(Task): Return all of the data verbatim, dropping any picture.

════════════════

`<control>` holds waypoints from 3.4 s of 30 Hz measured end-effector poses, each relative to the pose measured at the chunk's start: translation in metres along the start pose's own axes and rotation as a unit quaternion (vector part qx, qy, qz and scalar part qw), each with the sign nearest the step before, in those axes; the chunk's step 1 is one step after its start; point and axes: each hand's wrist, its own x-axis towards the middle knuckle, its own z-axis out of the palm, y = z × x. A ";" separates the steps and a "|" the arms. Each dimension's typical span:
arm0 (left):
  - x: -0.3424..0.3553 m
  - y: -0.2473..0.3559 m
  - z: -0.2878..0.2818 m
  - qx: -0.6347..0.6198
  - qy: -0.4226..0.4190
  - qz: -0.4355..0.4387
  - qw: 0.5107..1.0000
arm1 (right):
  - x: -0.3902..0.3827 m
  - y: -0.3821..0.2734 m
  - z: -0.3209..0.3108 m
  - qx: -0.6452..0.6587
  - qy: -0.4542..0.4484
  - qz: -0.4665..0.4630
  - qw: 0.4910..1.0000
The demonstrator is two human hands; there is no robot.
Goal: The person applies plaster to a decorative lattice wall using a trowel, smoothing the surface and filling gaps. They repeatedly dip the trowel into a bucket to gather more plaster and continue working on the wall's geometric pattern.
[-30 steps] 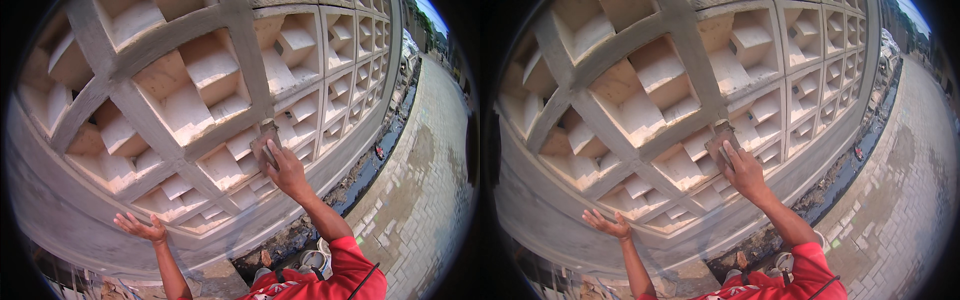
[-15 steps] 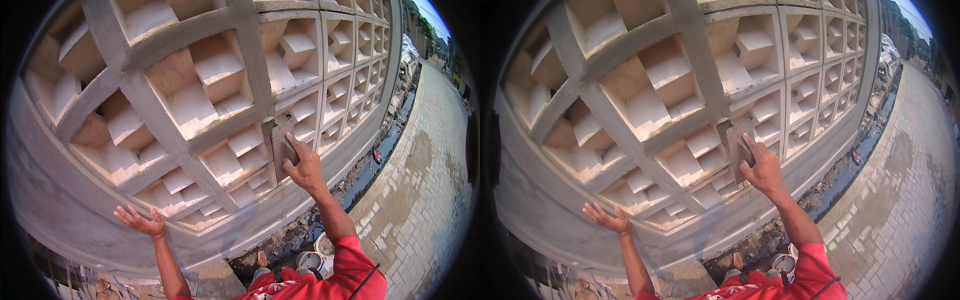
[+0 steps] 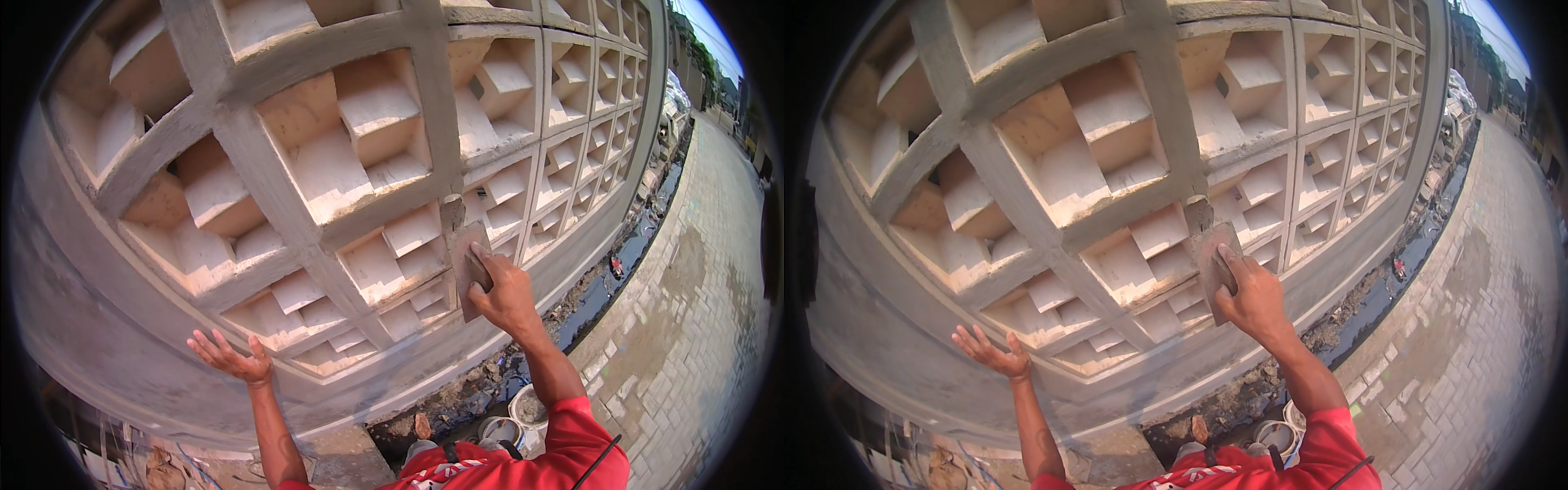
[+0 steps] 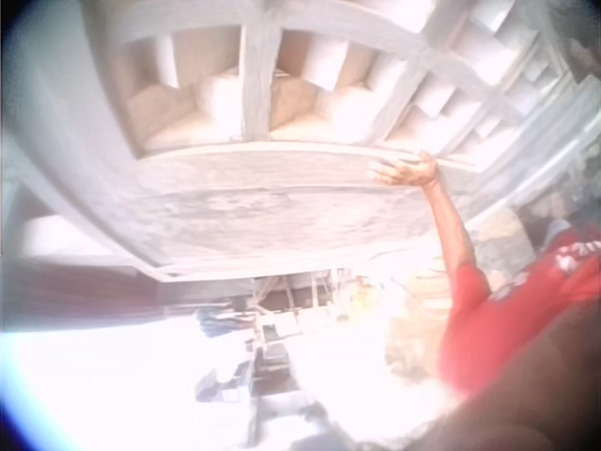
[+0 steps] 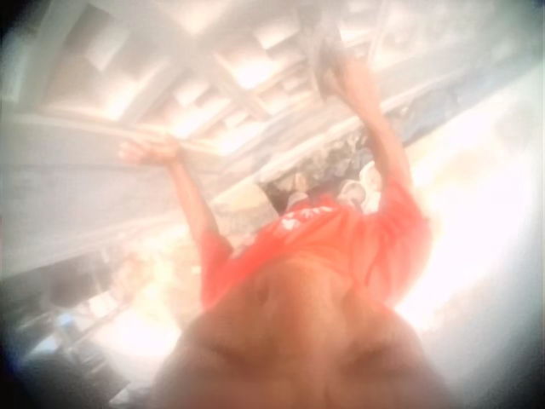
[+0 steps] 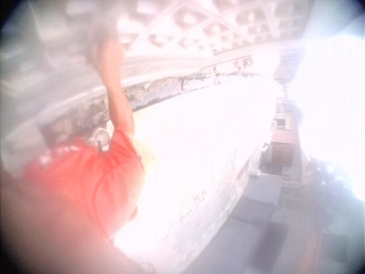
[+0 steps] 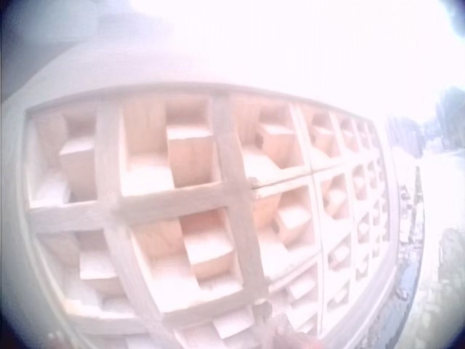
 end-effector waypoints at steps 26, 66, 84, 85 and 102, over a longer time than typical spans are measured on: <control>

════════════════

(Result of the exercise):
`<control>` holds waypoints from 3.4 s of 30 Hz measured end-effector poses, each relative to the pose measured at the chunk's start: translation in metres along the start pose's own axes and rotation as a unit quaternion (vector part qx, qy, qz and scalar part qw), each with the sign nearest the step before, in those axes; the chunk's step 1 is one step after its start; point and axes: each hand's wrist, its own x-axis towards the middle knuckle, its own z-axis out of the palm, y = z × x. A ";" separates the steps and a "|" the arms. Each dimension's typical span:
arm0 (left):
  - x: -0.3424..0.3553 m
  - y: -0.2473..0.3559 m
  - z: -0.2878..0.2818 m
  - qx: -0.6347..0.6198
  - qy: -0.4226..0.4190
  - qz: -0.4355..0.4387
  - qw: 0.5107..1.0000
arm1 (right):
  - x: -0.3902..0.3827 m
  - y: -0.3821..0.2734 m
  - z: -0.3209..0.3108 m
  - qx: -0.6452..0.6587
  - qy: -0.4542..0.4484
  - qz: -0.4665..0.4630
  - qw: 0.4910..1.0000
The demonstrator is two human hands; there is no robot.
Goal: The person applies plaster to a decorative lattice wall using a trowel, smoothing the surface and filling gaps. They repeatedly dip the trowel into a bucket to gather more plaster and continue working on the wall's geometric pattern.
[-30 steps] 
[-15 steps] 
[+0 steps] 
[+0 steps] 
[+0 steps] 
[+0 steps] 
[+0 steps] 
 end-effector waypoints at steps 26, 66, 84, 85 and 102, over a longer time than typical spans are measured on: <control>

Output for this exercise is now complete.